Jana tha Japan, pahunch gaye Cheen
Jana tha Japan, Pahunch Gaye Cheen
The Centre has rejected the Bengal government's proposal to change the name of the state. Union minister of state for home, Nityanand Rai, said something about “consideration of all relevant factors” waiting to happen. Previously, the central government had reportedly expressed concern that if West Bengal turned Bangla, there might be some confusion in the neighbourhood. Perhaps the worry is that unsuspecting citizens might lose their way and end up at the neighbour’s door. Or that the suspected non-citizens might mistake the name change for a welcome. Who can say?
Resonances and resonances
The Bengal government for its part has to say that the reason behind the proposal is partly deference to resonances cultural and historical and no idle whim. (Some will remember that in 2016 when Lee Road was being renamed after Satyajit Ray, chief minister Mamata Banerjee suddenly decided that she had had enough of the ‘sarani’ suffix and wanted to append this one with a ‘dharani’ instead.) This time, however, Banerjee did say something about the change reflecting “the aspirations of people”. Though, scraping the bottom of the aspiration pot as we are, one would imagine a very different set of items topping that list.

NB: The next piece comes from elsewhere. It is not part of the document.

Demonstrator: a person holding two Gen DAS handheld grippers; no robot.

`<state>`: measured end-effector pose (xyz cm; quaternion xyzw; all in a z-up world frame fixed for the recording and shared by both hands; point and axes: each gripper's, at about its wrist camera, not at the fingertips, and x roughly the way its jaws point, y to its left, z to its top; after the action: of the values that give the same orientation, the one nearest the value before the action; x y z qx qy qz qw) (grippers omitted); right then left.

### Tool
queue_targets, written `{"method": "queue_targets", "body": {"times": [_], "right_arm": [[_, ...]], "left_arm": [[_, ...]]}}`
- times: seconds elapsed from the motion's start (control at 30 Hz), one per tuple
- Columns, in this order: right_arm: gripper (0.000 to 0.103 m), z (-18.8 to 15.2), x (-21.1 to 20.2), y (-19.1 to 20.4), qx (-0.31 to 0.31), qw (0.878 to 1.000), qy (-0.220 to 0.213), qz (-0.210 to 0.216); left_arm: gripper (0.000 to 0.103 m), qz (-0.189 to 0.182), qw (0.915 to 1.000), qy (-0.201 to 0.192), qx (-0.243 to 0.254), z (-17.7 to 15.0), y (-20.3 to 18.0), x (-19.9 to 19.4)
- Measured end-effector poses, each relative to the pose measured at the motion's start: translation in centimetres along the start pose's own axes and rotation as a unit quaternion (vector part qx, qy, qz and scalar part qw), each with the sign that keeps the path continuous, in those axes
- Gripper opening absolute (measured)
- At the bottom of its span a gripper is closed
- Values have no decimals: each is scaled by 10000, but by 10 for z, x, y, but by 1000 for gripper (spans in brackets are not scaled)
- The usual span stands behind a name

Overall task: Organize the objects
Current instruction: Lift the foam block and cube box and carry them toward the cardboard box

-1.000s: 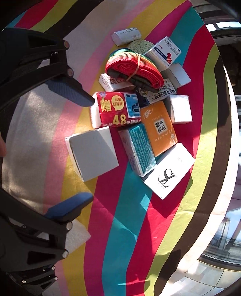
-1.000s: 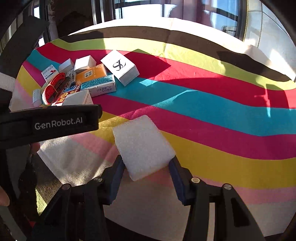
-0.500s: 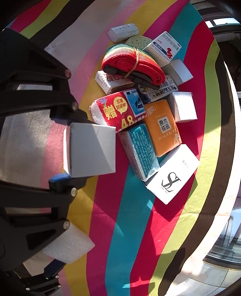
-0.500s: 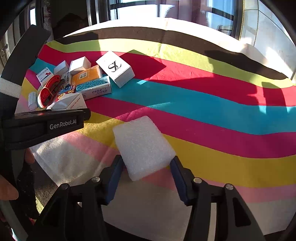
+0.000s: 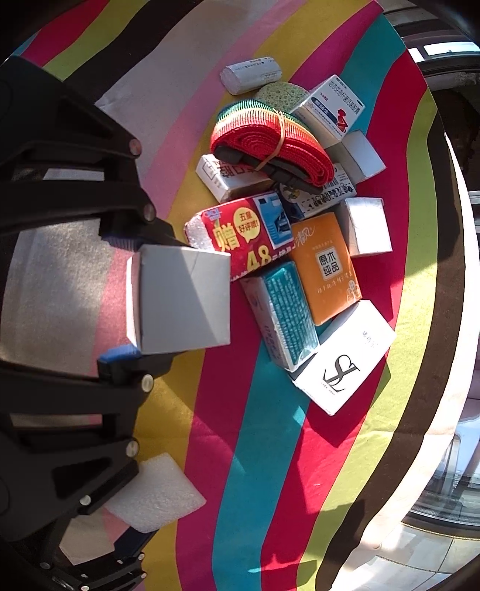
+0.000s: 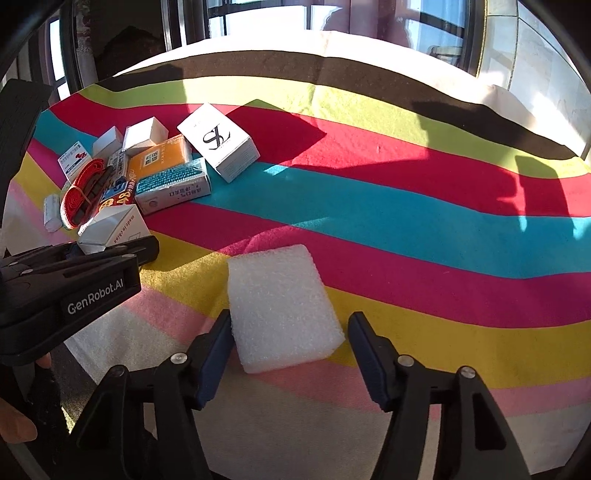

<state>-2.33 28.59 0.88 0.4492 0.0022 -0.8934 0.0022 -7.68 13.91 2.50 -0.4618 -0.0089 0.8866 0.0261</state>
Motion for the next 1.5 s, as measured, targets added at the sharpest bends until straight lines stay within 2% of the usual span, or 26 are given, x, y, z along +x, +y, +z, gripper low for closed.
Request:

Aspiration or not, the ordinary citizen has learnt to grapple with successive governments' name change initiatives. The last state to have its name changed was Odisha. The last station to experience it was Chhatrapati Shivaji Maharaj Terminus. It has been reported that in 2018, 25 towns and villages had their names changed: Allahabad became Prayagraj (Uttar Pradesh), Faizabad became Ayodhya (Uttar Pradesh), Arikkod became Areekode (Kerala), Pindari became Pandu-Pindara (Haryana) and so on and so forth. But some of the places that fit confusion prescription remain unscathed thus far. There is a Kochi in Japan, a Patna in Scotland, a Thane in Australia, an Indore in West Virginia, a Hyderabad in Pakistan and a Delhi in California. The Bengal government’s rationale about the practical benefits of a shift from ‘W’ to ‘B’, however, is more understandable. Apparently, a state name beginning with W gets heard late etc., etc. In that case Ladies and Gentlemen, should we not aim for a straight A? Amar Sonar Bangla.